Improve documentation on performance optimization for Actors
Based on the feedback and raised issues, we should enhance our documentation by providing additional information & best practices for performance optimization
The documentation improvements could include the following:
-
Docker Image Size
- Provide information on where to find the Docker image size.
- Share tips and techniques for using minimal Docker images and reducing the Docker image size.
-
Faster Runtimes
- Recommend using faster runtimes, such as Bun instead of Node.js, when possible, and provide guidance on how to implement them.
-
Apify Docker Images
- Encourage users to base their Docker images on the latest Apify images, as they are more likely to be cached on the servers, leading to faster startup times.
-
Build Optimization
- Provide tips on pre-saving build artifacts or using Docker image layer caching to accelerate build times.
-
Other Optimizations
- Leave room for additional performance optimization techniques or suggestion.

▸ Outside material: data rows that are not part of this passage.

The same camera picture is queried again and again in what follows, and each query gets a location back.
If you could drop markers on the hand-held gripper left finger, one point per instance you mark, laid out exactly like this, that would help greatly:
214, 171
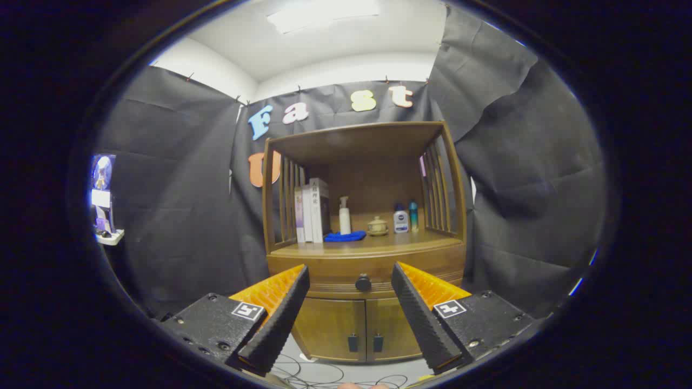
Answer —
281, 324

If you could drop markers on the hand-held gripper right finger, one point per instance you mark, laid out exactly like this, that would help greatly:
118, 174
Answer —
421, 324

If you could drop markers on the black drawer knob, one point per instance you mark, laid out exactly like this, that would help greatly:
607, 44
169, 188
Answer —
363, 282

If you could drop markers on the wooden drawer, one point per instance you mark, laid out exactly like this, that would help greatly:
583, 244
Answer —
335, 267

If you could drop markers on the wooden cabinet door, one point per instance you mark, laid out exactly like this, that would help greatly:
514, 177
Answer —
330, 324
389, 324

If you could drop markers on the wooden countertop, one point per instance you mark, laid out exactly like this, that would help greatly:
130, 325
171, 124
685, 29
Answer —
389, 243

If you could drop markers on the wooden cabinet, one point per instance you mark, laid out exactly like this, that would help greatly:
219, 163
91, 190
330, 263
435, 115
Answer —
357, 141

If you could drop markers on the white lotion bottle blue cap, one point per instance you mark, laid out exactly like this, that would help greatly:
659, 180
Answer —
400, 221

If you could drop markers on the beige lidded ceramic teacup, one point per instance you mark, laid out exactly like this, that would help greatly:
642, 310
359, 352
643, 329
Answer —
377, 227

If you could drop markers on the teal bottle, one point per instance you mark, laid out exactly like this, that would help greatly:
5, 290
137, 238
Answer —
413, 216

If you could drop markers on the blue cloth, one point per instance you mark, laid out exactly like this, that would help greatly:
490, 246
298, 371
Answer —
346, 236

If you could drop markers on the pale purple book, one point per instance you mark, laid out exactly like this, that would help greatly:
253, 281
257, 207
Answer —
299, 216

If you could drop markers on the white book with dark portrait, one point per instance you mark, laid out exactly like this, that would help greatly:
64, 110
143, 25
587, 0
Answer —
320, 210

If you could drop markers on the white pump bottle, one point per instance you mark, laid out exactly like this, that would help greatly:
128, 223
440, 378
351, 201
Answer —
345, 221

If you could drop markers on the small white shelf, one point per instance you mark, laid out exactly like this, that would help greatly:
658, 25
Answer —
112, 237

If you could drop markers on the ceiling light panel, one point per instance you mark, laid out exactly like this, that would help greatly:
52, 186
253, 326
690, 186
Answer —
324, 13

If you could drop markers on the wall poster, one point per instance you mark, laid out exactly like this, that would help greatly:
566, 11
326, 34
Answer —
102, 178

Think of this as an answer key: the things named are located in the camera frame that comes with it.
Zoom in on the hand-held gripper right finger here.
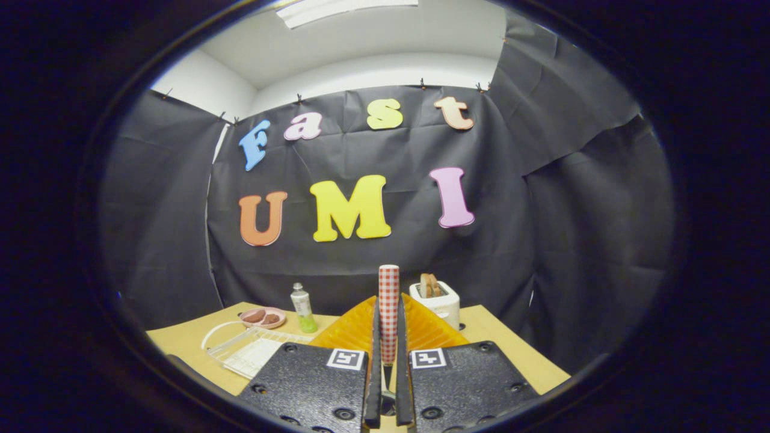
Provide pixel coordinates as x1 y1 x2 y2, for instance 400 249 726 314
395 293 540 433

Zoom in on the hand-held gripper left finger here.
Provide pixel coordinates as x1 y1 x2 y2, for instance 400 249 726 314
236 295 382 433

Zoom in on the pink checkered handle spoon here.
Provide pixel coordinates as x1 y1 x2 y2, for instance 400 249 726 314
378 265 401 416

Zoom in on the white wire dish rack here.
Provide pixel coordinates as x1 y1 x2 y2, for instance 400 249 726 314
201 321 316 381

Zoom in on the small pink plate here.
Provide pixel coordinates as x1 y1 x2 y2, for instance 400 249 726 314
239 307 287 330

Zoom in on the cream toaster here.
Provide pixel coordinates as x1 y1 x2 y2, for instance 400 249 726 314
409 280 461 331

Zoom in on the green and white bottle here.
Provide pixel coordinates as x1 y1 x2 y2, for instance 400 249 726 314
291 283 318 334

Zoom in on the black backdrop cloth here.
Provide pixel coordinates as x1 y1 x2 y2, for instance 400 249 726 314
99 9 674 373

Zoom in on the ceiling light panel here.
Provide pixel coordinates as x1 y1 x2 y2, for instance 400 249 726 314
277 0 419 29

The improvements should be incorporated into the existing Docker documentation, which is currently undergoing rewrites. However, we could also consider creating a dedicated section or page specifically focused on performance optimization for Actors.
Tagging for discussion:
@B4nan @vladfrangu @metalwarrior665 @fnesveda
Perhaps @drobnikj or @jirimoravcik may have an idea, and @metalwarrior665 could ask the right people in delivery engineering.

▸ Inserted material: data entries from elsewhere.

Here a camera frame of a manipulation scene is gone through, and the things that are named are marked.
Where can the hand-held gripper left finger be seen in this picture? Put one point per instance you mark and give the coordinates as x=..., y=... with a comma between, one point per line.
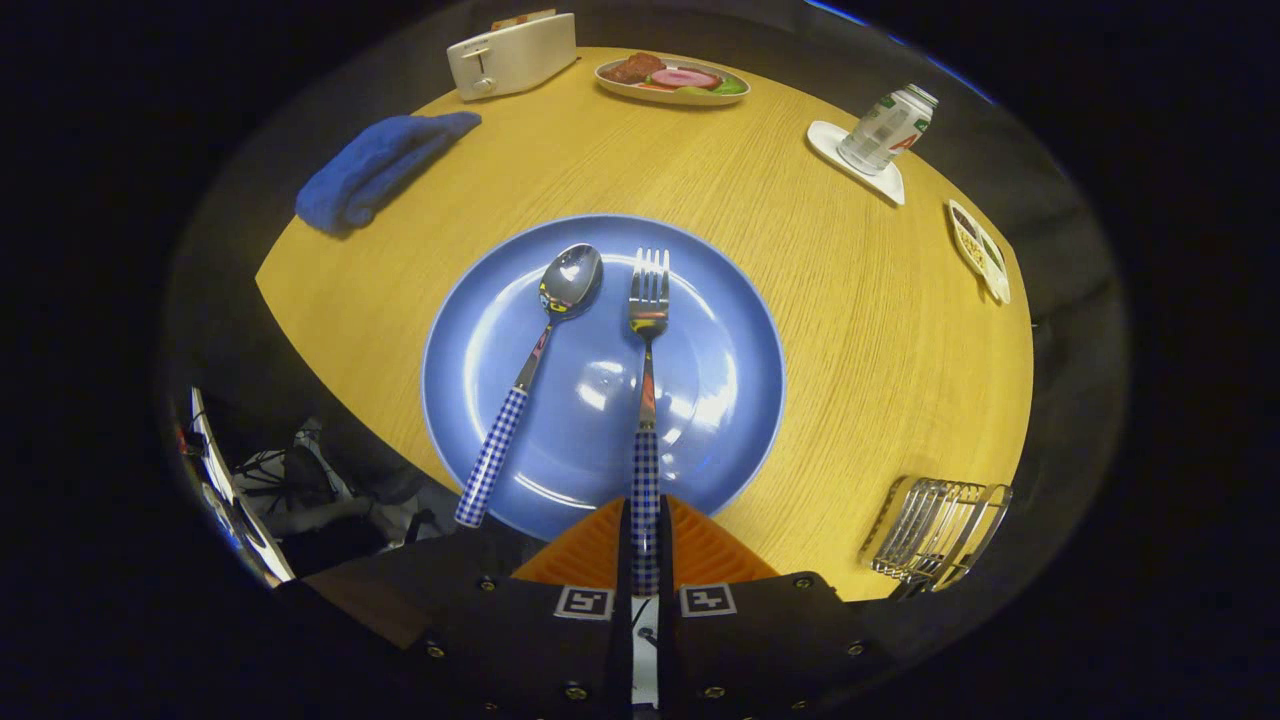
x=623, y=570

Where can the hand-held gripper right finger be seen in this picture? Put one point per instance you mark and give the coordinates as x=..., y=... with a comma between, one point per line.
x=665, y=570

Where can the blue round plate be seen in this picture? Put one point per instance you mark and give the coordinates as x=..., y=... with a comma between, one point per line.
x=720, y=380

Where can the white divided snack tray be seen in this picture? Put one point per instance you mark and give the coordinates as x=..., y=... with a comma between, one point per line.
x=975, y=245

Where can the white square coaster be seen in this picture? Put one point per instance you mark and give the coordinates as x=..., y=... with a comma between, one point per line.
x=825, y=140

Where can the oval food plate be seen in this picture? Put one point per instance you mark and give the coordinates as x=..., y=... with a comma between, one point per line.
x=670, y=98

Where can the blue folded towel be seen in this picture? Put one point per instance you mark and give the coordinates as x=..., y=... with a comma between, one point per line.
x=370, y=170

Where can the green lettuce leaf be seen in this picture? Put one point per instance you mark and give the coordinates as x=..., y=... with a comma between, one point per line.
x=730, y=87

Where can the white green drink bottle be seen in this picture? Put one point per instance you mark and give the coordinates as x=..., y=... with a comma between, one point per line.
x=885, y=130

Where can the pink ham slice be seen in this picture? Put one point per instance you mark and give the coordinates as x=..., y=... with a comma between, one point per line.
x=685, y=78

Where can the large brown meat piece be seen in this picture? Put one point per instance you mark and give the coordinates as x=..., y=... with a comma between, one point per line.
x=632, y=68

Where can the white toaster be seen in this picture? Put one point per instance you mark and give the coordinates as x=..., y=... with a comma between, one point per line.
x=520, y=55

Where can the toast slice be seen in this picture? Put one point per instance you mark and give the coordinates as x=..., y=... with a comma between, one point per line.
x=525, y=18

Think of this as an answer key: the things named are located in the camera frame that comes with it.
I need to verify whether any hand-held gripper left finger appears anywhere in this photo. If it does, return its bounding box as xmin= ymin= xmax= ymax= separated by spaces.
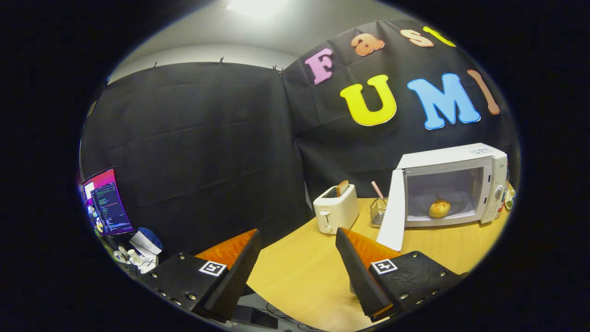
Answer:
xmin=137 ymin=229 xmax=262 ymax=322

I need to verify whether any computer monitor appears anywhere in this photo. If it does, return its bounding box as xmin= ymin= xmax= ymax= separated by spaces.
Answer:
xmin=81 ymin=167 xmax=135 ymax=237

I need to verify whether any metal wire basket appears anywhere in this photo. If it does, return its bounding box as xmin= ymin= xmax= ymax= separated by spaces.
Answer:
xmin=370 ymin=197 xmax=388 ymax=228

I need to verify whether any round golden bread bun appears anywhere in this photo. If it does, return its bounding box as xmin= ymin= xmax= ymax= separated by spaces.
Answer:
xmin=429 ymin=199 xmax=451 ymax=219

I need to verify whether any white microwave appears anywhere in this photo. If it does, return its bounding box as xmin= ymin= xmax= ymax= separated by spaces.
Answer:
xmin=376 ymin=142 xmax=509 ymax=252

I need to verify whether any black backdrop cloth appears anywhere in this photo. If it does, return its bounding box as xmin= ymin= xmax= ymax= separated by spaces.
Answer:
xmin=79 ymin=18 xmax=521 ymax=259

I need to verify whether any cream toaster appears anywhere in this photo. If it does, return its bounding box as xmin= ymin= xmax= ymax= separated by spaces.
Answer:
xmin=313 ymin=184 xmax=360 ymax=235

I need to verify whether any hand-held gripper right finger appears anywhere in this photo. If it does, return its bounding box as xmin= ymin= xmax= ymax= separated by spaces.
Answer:
xmin=335 ymin=227 xmax=466 ymax=323

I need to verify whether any white and blue object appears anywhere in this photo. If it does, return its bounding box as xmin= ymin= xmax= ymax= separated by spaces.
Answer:
xmin=129 ymin=227 xmax=163 ymax=255

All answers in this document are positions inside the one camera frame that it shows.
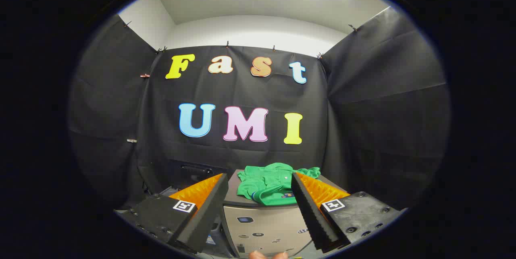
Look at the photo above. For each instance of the black backdrop cloth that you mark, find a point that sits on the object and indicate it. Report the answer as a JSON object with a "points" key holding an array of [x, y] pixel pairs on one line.
{"points": [[242, 154]]}

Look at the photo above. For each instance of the grey washing machine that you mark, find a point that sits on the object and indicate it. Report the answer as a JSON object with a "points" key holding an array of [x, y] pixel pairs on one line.
{"points": [[215, 231]]}

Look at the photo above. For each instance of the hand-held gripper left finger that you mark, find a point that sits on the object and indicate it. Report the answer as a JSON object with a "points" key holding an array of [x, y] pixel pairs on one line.
{"points": [[209, 210]]}

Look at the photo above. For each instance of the green polo shirt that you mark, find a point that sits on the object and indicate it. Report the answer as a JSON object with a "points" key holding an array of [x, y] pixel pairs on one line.
{"points": [[264, 182]]}

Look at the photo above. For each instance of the grey cabinet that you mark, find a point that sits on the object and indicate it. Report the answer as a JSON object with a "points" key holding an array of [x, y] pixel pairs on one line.
{"points": [[266, 226]]}

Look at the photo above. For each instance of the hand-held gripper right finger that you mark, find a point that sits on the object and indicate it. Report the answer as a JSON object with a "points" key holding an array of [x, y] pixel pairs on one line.
{"points": [[308, 210]]}

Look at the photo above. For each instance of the dark washing machine lid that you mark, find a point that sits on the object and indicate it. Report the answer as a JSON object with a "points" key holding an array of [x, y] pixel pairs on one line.
{"points": [[193, 170]]}

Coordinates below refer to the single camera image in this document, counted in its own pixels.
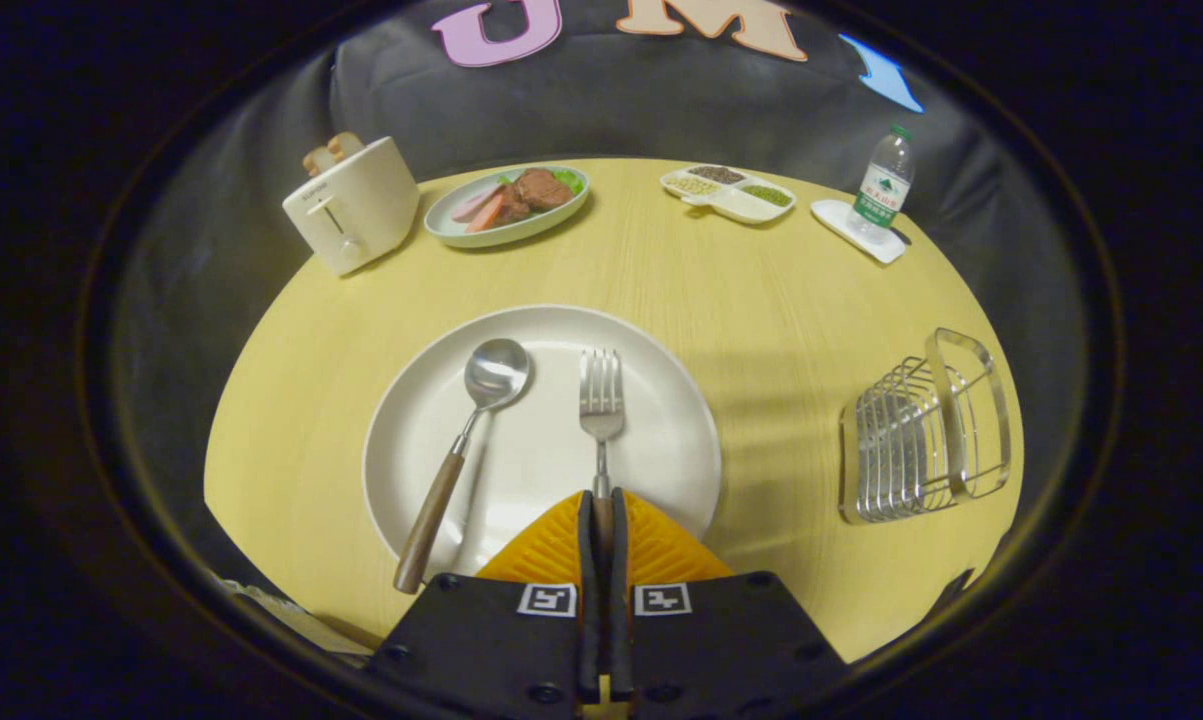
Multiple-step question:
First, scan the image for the clear plastic water bottle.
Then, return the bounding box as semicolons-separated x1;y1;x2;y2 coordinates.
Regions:
847;123;917;245

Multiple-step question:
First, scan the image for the silver wire rack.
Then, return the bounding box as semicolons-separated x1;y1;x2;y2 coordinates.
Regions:
838;327;1014;526

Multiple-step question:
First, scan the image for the small white tray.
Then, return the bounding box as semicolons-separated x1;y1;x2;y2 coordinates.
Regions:
810;198;908;265

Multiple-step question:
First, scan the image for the pink ham slice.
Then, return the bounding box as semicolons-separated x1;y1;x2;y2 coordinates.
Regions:
450;185;504;225

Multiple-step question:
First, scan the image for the large white round plate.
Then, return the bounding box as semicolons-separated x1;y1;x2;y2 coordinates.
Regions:
362;304;723;586

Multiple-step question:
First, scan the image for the pale green oval plate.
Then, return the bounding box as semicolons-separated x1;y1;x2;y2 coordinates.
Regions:
423;164;592;249

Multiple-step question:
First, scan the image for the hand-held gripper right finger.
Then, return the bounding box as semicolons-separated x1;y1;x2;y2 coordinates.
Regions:
606;486;852;720

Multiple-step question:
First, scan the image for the white divided dish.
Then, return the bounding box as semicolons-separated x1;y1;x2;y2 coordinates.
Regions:
659;164;798;226

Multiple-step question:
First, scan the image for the brown steak piece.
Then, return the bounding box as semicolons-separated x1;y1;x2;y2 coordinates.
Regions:
507;168;575;215

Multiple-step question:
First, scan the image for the orange sausage slice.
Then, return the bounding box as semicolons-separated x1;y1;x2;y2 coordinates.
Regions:
466;193;512;235

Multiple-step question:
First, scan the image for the silver fork with wooden handle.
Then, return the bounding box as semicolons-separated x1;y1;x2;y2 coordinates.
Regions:
578;347;626;563

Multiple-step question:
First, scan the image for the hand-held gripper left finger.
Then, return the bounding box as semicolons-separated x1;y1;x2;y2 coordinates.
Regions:
361;488;604;720

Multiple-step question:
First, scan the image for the silver spoon with wooden handle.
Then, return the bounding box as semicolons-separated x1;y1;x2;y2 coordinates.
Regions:
392;337;533;596

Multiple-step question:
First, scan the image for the cream toaster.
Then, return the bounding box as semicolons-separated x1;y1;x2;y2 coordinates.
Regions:
281;136;422;278

- Unless we have images with Bun and Crawlee running, I would skip mentioning that. People will be just asking us about it.
I would also mention to try write scrapers without the need of browsers.
Bun is still not supported, and we cant do much about that, we need to wait for them to fix their stuff. Currently the unsupported got library seems like the last blocker. Just gave it a try to see how the latest version works and its still failing.
➜ cheerio-error-test bun -b src/main.js
INFO System info {"apifyVersion":"3.2.0","apifyClientVersion":"2.9.3","crawleeVersion":"3.10.0","osType":"Darwin","nodeVersion":"v22.2.0"}
WARN ProxyConfiguration:
INFO CheerioCrawler: Starting the crawler.
113 | }
114 | };
115 |
116 | // This is basically inverted `closeCoveredSessions(...)`.
117 | const closeSessionIfCovered = (where, coveredSession) => {
118 | for (let index = 0; index < where.length; index++) {
^
TypeError: undefined is not an object (evaluating 'where.length')
at closeSessionIfCovered (/Users/adamek/htdocs/apify/cheerio-error-test/node_modules/http2-wrapper/source/agent.js:118:30)
at /Users/adamek/htdocs/apify/cheerio-error-test/node_modules/http2-wrapper/source/agent.js:524:7
at emit (node:events:161:95)
at #onConnect (node:http2:719:25)
at onConnect (node:http2:856:45)
at handshake (node:net:115:27)
WARN CheerioCrawler: Reclaiming failed request back to the list or queue. ERR_HTTP2_ERROR: h2 is not supported
{"id":"3FULW9cbbkMrV4R","url":"https://crawlee.dev","retryCount":1}
(probably https://github.com/oven-sh/bun/issues/8823)
So far in this PR I rewrote the whole doc and added admonitions about utilizing Apify Docker images which should at least make the information more visually distinct.
For now since no other runtimes are tested/working I would skip adding this info to docs.
Is there anything else that you would like to see there or is this enought for now?
Maybe @vladfrangu is there anything from your side?